Why architecture matters here
GCP multi-region matters when you want the strongest consistency guarantees available on a public cloud. Spanner is the standout: it gives you cross-region ACID transactions with an SLA of 99.999% availability. No other cloud offers the same, and for regulated workloads (finance, healthcare, government) this can be a decisive advantage. Everything else on GCP behaves like the equivalent AWS service; the primitives are similar, and the trade-offs match.
Cost drives a different conversation on GCP. Spanner is expensive — a multi-region five-region deployment runs into thousands of dollars per month for even modest workloads. In exchange you get strong consistency and no failover complexity for the database layer. For teams that would otherwise build a homegrown multi-master system with conflict resolution, Spanner is often cheaper on the total cost of ownership.
Global Load Balancer is the other differentiator. GCP's LB uses anycast, meaning a single IP address is announced from every Google edge and users are routed to the nearest healthy backend by BGP. This eliminates DNS-based failover latency and simplifies the client story. It is one of the reasons GCP feels different to operate at multi-region scale.
The architecture: every layer explained
Walk the diagram top to bottom.
Client. The client resolves api.example.com through its local resolver. Cloud DNS returns an anycast address. Because Global LB is anycast, all clients see the same IP; there is no per-region DNS answer to cache and expire. This alone eliminates a common failure mode you have to design around on AWS.

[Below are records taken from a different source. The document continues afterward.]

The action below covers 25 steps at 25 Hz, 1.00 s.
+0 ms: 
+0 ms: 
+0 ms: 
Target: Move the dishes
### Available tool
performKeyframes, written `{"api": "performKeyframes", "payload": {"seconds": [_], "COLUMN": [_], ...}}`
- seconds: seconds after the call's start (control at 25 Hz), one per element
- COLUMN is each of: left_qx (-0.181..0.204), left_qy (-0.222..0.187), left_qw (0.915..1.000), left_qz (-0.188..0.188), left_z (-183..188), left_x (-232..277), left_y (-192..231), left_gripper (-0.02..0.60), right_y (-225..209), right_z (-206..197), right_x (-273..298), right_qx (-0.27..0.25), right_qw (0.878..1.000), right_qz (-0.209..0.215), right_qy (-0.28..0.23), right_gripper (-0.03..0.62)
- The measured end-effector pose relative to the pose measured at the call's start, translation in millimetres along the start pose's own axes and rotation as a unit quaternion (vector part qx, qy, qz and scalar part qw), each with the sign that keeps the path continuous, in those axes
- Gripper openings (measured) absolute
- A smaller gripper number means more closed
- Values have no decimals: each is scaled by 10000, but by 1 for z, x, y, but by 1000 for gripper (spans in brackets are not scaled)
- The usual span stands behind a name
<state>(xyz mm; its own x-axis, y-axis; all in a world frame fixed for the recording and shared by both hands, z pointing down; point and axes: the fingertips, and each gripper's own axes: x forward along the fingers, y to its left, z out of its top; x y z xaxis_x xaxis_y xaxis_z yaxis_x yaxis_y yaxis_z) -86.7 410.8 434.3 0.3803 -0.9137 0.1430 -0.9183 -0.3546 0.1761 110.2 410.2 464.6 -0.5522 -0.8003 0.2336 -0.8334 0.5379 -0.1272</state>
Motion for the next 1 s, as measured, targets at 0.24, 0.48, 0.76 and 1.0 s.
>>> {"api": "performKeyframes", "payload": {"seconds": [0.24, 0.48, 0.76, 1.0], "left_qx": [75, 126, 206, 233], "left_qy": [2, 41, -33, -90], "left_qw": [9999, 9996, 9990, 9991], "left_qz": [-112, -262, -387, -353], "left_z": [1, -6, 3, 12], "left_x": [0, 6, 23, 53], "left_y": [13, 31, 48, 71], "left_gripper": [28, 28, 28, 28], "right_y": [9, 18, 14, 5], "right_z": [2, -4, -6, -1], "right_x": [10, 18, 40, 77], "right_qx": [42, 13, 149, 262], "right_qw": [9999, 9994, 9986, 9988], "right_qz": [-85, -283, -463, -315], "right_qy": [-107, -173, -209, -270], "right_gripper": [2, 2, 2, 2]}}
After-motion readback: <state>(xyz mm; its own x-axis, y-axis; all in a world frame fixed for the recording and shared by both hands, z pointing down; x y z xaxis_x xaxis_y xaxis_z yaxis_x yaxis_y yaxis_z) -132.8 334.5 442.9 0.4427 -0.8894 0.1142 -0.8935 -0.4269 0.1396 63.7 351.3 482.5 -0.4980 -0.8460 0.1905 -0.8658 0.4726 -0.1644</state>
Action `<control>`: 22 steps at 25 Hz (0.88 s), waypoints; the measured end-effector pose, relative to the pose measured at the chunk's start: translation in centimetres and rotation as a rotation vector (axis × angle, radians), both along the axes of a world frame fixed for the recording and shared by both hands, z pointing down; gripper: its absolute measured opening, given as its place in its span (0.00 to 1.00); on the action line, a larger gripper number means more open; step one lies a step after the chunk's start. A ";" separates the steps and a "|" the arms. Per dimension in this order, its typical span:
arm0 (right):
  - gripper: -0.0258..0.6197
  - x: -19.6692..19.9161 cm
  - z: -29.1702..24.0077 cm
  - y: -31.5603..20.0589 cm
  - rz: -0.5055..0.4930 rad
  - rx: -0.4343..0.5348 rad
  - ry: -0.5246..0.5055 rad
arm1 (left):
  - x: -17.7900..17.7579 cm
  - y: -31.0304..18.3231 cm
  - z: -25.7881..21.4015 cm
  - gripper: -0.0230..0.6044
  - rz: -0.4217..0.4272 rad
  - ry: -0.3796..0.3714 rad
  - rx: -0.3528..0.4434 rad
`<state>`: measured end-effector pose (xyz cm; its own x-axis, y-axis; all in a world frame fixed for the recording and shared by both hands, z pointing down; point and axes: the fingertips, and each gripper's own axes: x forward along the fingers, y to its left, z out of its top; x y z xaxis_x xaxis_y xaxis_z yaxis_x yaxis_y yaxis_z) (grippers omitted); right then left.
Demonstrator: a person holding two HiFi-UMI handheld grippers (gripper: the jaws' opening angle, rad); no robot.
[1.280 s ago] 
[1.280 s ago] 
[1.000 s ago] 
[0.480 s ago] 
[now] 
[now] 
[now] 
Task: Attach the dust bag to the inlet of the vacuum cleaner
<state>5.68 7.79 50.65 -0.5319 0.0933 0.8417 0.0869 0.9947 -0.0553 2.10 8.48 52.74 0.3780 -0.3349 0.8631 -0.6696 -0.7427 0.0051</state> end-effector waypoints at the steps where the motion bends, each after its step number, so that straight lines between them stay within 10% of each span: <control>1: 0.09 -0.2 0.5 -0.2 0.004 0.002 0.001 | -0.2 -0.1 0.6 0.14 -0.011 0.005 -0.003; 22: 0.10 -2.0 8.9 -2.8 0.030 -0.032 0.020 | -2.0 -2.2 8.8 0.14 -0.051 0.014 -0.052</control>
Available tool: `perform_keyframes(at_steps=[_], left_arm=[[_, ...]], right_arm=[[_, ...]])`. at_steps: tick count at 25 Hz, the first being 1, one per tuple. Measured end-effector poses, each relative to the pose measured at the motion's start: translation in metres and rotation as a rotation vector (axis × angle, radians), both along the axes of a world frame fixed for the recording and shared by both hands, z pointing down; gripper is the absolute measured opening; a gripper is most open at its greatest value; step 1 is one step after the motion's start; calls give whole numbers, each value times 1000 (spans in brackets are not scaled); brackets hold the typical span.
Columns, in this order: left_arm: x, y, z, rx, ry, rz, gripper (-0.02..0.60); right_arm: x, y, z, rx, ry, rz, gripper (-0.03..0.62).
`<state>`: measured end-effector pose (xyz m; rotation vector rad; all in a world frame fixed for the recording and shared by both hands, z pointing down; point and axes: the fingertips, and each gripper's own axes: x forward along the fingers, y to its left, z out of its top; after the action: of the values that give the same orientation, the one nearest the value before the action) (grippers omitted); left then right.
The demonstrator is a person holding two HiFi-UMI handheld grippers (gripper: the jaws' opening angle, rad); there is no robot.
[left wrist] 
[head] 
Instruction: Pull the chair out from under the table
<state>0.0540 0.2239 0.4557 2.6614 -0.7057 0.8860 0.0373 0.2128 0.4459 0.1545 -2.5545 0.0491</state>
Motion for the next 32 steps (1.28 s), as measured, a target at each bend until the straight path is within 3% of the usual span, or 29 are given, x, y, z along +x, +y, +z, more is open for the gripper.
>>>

Cloud DNS. GCP's managed DNS. For non-anycast services, Cloud DNS supports geo, latency, and health-checked routing similar to Route 53. For Global LB the DNS story is much simpler: one A record per hostname.
Global Load Balancer. The single anycast IP resolves to the nearest edge, which forwards to the nearest healthy backend region via Google's private backbone. Health checks continuously verify backends; unhealthy ones are removed from the pool within seconds. The LB owns SSL termination, HTTP/2 negotiation, and traffic distribution.
Region A (primary or one of many). Inside each region you run a regional stack: GKE for orchestration, Cloud Run for stateless serverless, Memorystore for Redis, and Pub/Sub for asynchronous messaging. The regional stack is fully self-contained for read traffic and for writes to region-scoped data.
Region B (secondary or peer). An identical stack. In active-active setups it serves live traffic; in active-passive it stands warm. Because Global LB routes based on latency and health, users are typically served from the nearest region without special configuration.
Regional services. GKE runs your microservices with autoscaling. Cloud Run absorbs bursty stateless workloads. Memorystore provides regional caching. Pub/Sub Lite for regional messaging; global Pub/Sub for cross-region streams. Each stays inside its region for read/write locality.
Cloud Spanner (multi-region). The centerpiece. Spanner replicates synchronously across regions using Paxos. Writes commit only after a majority of replicas across regions acknowledge, giving you cross-region ACID transactions with about 100 ms of write latency (depending on region configuration). Reads can be strong (round-trip to leader) or bounded-staleness (local replica) depending on what your workload can tolerate. Availability SLA is 99.999% for multi-region configurations.
GCS + Firestore + BigQuery multi-region. Object storage, NoSQL, and analytics each have their own multi-region flavors. GCS multi-region buckets replicate asynchronously; Firestore multi-region gives you strong reads with async writes; BigQuery multi-region duplicates datasets for analytical availability. Each is easier to consume than the AWS equivalents but has its own consistency semantics you must design around.
Global observability. Cloud Monitoring, Cloud Logging, and Cloud Trace aggregate across regions natively. Alerts fire regardless of which region originates the event. The failover runbook — for the rare case Spanner or Global LB is truly unavailable in a region — lives with SRE in a source-controlled playbook.
End-to-end request and failover flow
Trace a request. A user in Frankfurt opens the app. Their DNS resolver caches the anycast IP for api.example.com. The client sends the request; Google's edge network routes it to the closest Google edge, then across the private backbone to the nearest healthy region — likely europe-west1. The regional GKE cluster handles the request. A cache lookup hits Memorystore in that region; a database read consults Cloud Spanner, which serves a local replica if bounded-staleness is acceptable or reaches out to the Paxos leader for strong consistency.
Now a regional failure. europe-west1's networking has issues and Global LB's health checks start failing on that region. Within seconds, Google's LB removes europe-west1 from the pool and routes new requests to europe-west3 or us-central1 based on latency. Existing connections may complete or fail; clients retry and hit healthy regions.
Spanner does not require any failover action from your team. If europe-west1 was a Paxos replica, the remaining replicas continue serving; write latency may briefly spike as Paxos rebalances the quorum. When europe-west1 recovers, replicas catch up automatically.
Async services (Firestore, GCS) may temporarily fall behind. Reads in other regions still work from local replicas, but they may not see writes that were in flight during the outage. Client-side idempotency and reconciliation processes handle the eventual convergence.